La salsa era diferente. No iba a hacerlo por su cintura, sino para pasárselo bien.
– Ahora tienes un hobby -la acusó Joy, consternada-. Te vas a convertir en uno de esos bichos raros que tienen hobbies.
– No es ningún hobby -replicó Ashling-. Sencillamente es algo que quiero hacer.
– Y ¿qué crees que es un hobby?
– Hablando de salsa -las interrumpió Ted-, he leído tu artículo y lo he encontrado fenomenal. He hecho un par de correcciones, aunque creo que ya está bien como está.
– ¿En serio? -dijo Ashling, que no daba crédito a sus oídos. Había trabajado en aquel artículo tres noches enteras, la semana anterior, y al final quedó bastante satisfecha con él. Creía que le había salido considerablemente divertido, pero no sabía si eran imaginaciones suyas.
– Me lo he pasado muy bien. Ha sido muy agradable trabajar en algo así, en lugar de redactar un informe sobre la erradicación de la brucelosis en la cabaña lechera. ¿Qué tiene eso de sexy? -dijo Ted con un deje de amargura-. No me extraña que Clodagh no se interese por mí. Cuanto antes me trasladen al Ministerio de Defensa, mejor.
Se quedó callado, soñando con ametralladoras, tanques, caras manchadas de barro, complicadas navajas y otra parafernalia varonil.
– Y mira lo que te he hecho yo -dijo Joy exhibiendo una hoja en la que había varias suelas de zapatos dibujadas, ilustrando la secuencia de los pasos de salsa. Joy había hecho un dibujo muy gracioso, con flechas y líneas de puntos para describir los movimientos.
– ¡Qué gran idea! -exclamó Ashling-. Sois los dos fenomenales.
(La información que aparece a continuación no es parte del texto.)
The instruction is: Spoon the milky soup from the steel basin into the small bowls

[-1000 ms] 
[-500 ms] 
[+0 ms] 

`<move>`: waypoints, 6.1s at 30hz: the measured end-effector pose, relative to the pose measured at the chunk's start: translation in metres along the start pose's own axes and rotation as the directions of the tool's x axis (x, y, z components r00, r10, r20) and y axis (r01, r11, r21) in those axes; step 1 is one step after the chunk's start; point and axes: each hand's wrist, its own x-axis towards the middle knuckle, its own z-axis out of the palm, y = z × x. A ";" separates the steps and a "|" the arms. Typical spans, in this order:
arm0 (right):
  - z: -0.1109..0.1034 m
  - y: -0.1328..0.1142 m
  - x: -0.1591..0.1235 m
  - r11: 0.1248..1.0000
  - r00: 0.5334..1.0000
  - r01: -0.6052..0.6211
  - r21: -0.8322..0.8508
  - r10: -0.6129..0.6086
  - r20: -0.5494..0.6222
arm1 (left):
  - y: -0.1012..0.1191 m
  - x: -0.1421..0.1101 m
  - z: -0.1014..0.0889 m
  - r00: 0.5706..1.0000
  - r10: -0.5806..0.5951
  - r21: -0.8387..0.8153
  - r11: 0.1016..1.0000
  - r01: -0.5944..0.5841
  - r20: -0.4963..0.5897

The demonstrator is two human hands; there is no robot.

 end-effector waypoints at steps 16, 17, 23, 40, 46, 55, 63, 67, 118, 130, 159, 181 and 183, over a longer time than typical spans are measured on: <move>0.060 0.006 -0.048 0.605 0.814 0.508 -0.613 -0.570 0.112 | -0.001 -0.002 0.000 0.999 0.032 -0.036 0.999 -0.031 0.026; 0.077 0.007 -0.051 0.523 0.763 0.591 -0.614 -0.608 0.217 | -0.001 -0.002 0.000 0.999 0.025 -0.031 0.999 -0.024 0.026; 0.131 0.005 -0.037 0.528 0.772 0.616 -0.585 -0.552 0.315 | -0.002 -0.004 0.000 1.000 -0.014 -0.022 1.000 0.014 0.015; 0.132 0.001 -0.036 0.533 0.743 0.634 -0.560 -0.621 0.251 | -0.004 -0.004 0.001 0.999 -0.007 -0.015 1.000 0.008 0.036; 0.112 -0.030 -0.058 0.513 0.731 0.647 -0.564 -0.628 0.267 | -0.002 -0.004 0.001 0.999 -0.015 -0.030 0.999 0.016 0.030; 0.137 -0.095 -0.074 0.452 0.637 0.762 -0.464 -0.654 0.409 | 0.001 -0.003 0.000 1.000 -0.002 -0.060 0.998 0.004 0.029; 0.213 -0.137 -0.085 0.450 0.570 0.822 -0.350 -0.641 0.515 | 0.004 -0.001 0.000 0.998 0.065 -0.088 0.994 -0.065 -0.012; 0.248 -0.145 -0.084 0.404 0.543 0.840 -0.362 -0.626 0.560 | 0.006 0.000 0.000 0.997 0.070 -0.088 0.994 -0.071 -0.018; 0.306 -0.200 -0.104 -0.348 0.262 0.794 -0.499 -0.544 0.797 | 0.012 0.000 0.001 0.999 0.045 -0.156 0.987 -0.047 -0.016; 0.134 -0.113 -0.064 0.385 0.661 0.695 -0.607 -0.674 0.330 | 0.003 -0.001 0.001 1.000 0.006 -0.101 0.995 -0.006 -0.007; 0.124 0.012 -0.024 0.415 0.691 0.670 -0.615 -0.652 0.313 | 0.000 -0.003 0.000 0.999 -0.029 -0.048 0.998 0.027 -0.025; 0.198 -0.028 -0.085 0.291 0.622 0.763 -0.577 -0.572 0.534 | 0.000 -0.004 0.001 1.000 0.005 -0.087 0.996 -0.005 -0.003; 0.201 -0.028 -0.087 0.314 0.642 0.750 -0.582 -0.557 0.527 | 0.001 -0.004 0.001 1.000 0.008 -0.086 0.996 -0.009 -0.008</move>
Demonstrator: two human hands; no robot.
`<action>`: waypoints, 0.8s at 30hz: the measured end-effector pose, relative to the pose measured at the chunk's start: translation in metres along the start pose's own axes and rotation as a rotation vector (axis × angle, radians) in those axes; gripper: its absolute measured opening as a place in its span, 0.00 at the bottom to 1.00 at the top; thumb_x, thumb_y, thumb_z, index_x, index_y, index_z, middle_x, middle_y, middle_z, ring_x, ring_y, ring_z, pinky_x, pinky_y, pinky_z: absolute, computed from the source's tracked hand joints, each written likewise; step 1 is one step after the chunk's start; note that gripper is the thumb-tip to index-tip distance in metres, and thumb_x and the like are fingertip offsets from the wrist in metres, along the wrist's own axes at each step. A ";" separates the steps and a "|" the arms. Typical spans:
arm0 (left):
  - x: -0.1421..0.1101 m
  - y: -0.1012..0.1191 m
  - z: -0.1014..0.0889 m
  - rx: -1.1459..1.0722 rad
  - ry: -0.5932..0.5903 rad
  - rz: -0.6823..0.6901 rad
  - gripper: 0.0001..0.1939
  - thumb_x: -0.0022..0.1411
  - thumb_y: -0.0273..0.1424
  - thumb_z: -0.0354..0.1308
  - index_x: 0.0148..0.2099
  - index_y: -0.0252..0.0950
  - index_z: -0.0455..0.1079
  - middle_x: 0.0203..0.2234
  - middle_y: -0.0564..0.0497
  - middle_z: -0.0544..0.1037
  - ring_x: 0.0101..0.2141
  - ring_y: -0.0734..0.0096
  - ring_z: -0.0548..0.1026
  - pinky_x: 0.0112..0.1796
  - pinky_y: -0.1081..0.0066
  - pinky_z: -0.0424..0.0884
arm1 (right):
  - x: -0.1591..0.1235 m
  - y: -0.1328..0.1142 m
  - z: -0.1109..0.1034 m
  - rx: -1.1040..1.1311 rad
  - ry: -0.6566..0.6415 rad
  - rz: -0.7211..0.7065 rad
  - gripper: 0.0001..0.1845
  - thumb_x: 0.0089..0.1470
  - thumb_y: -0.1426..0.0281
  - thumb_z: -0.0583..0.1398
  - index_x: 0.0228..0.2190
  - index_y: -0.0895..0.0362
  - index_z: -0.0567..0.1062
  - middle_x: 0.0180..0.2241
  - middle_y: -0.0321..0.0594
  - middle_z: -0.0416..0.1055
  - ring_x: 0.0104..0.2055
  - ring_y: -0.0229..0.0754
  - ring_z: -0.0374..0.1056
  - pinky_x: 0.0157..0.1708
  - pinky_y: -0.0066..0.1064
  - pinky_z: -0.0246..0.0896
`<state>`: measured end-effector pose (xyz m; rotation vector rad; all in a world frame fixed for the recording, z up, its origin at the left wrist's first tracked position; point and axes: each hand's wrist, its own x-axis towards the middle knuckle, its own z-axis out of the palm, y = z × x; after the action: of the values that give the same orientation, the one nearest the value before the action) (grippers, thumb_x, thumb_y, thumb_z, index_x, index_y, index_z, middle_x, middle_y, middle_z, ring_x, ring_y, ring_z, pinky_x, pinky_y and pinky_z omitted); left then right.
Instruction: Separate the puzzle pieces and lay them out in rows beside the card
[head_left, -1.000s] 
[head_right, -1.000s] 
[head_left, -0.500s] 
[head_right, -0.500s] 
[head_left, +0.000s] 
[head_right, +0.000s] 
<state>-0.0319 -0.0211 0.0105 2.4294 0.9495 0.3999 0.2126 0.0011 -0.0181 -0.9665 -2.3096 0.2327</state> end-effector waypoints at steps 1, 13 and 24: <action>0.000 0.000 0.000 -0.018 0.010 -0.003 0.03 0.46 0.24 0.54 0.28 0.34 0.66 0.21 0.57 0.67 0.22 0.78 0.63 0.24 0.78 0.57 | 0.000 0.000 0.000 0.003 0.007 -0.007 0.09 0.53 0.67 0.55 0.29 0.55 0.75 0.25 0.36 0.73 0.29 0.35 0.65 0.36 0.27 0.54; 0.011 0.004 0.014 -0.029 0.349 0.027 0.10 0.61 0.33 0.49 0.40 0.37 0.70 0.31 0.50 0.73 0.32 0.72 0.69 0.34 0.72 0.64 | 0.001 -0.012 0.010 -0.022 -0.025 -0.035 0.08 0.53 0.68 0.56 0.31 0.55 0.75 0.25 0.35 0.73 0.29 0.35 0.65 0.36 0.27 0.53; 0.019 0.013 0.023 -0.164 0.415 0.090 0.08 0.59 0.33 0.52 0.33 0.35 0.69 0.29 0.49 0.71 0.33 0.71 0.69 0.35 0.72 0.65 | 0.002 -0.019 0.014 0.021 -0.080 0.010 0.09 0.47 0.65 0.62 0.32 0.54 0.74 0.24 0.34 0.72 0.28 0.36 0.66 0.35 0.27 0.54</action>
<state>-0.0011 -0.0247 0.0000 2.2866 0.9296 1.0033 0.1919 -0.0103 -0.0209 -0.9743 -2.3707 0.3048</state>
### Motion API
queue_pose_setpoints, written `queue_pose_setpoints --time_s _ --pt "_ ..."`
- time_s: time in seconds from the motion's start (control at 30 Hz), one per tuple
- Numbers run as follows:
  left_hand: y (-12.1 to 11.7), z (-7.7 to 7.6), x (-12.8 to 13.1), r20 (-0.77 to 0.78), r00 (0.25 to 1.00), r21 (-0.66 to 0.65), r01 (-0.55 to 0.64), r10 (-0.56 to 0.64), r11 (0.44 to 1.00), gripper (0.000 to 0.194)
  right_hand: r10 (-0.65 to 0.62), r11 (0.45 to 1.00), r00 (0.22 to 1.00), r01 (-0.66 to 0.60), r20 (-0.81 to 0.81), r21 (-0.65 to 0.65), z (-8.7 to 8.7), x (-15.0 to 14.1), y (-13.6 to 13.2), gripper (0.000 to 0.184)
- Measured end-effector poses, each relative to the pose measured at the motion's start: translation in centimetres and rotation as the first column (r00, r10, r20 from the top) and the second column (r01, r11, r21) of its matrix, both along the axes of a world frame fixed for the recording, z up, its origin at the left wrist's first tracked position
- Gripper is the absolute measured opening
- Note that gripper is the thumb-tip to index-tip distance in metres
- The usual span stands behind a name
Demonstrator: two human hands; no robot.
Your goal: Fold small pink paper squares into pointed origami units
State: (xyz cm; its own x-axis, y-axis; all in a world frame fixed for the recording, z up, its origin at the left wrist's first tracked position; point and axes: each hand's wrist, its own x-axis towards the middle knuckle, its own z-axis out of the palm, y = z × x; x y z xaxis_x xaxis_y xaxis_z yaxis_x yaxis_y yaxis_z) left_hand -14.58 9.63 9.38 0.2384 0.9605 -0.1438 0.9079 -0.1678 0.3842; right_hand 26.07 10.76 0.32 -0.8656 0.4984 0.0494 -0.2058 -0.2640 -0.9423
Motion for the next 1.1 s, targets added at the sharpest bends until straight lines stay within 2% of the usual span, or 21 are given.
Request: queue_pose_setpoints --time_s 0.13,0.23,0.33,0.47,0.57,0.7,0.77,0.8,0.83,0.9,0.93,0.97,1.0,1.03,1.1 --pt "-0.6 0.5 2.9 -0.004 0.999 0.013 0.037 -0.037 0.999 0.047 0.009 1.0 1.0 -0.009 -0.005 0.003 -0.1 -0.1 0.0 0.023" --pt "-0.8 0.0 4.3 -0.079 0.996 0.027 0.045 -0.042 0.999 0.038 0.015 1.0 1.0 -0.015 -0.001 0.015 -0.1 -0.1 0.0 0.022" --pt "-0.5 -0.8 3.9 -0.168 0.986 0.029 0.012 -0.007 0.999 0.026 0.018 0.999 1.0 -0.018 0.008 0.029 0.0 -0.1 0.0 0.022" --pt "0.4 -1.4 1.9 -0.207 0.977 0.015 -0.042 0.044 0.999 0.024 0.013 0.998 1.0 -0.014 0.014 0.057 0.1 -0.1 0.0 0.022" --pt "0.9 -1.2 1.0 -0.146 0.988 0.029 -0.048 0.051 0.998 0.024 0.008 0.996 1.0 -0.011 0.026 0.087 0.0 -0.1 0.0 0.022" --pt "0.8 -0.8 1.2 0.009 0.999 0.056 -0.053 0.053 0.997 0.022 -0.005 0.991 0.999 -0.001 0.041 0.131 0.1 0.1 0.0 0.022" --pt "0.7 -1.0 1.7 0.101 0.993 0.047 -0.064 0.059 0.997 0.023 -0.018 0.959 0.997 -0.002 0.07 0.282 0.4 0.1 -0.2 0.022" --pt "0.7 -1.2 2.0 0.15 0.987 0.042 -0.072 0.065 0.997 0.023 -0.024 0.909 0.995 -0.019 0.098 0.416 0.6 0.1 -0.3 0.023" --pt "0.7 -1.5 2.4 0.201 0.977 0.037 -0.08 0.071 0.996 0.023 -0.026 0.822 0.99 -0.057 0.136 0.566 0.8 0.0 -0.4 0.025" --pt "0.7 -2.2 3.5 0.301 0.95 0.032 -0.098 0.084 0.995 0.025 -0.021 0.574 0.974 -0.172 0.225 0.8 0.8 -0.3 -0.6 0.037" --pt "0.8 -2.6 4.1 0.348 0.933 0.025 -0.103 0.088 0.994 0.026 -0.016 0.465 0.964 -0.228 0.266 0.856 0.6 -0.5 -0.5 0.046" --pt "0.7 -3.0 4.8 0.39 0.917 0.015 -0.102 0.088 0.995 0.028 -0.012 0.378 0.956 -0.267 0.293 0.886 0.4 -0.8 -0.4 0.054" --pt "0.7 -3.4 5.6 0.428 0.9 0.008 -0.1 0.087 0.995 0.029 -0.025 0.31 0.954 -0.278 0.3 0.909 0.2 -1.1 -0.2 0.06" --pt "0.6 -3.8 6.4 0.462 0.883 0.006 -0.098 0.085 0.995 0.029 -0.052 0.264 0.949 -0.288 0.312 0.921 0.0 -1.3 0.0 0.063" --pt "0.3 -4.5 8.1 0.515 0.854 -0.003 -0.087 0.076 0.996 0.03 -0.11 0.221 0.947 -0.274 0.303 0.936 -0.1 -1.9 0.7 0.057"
El temido artículo estaba tomando una forma bastante decente. Aparte de las fotografías en que aparecían ella y Joy, Ashling le había pedido a Gerry, el director de arte, que buscara una imagen de dos bailarines. Gerry había encontrado una estupenda: la mujer estaba doblada por la cintura e inclinada hacia atrás, con la larga melena negra rozando el suelo, y el hombre inclinado sobre ella con gesto muy sugerente. Era muy sexy. Ashling experimentó un breve respiro de la agobiante sospecha de que en realidad no servía para aquel trabajo.
Entonces sonó el teléfono, y como el contestador estaba conectado, los tres escucharon atentamente para ver quién era. ¿Y si era Marcus Valentina?
– No puede ser. Ya te lo he dicho -dijo Joy, suspirando con hastío-. Es lunes.
Era Clodagh.
– Oigo los latidos de tu corazón -le dijo Joy a Ted con sarcasmo.
Pese a ser muy breve, el mensaje de Clodagh, en el contexto de la preocupación de Dylan, puso muy nerviosa a Ashling.
«-¿Puedes llamarme, Ashling? -dijo Clodagh, y su voz se oyó en toda la habitación-. Quiero hablar contigo de… una cosa.»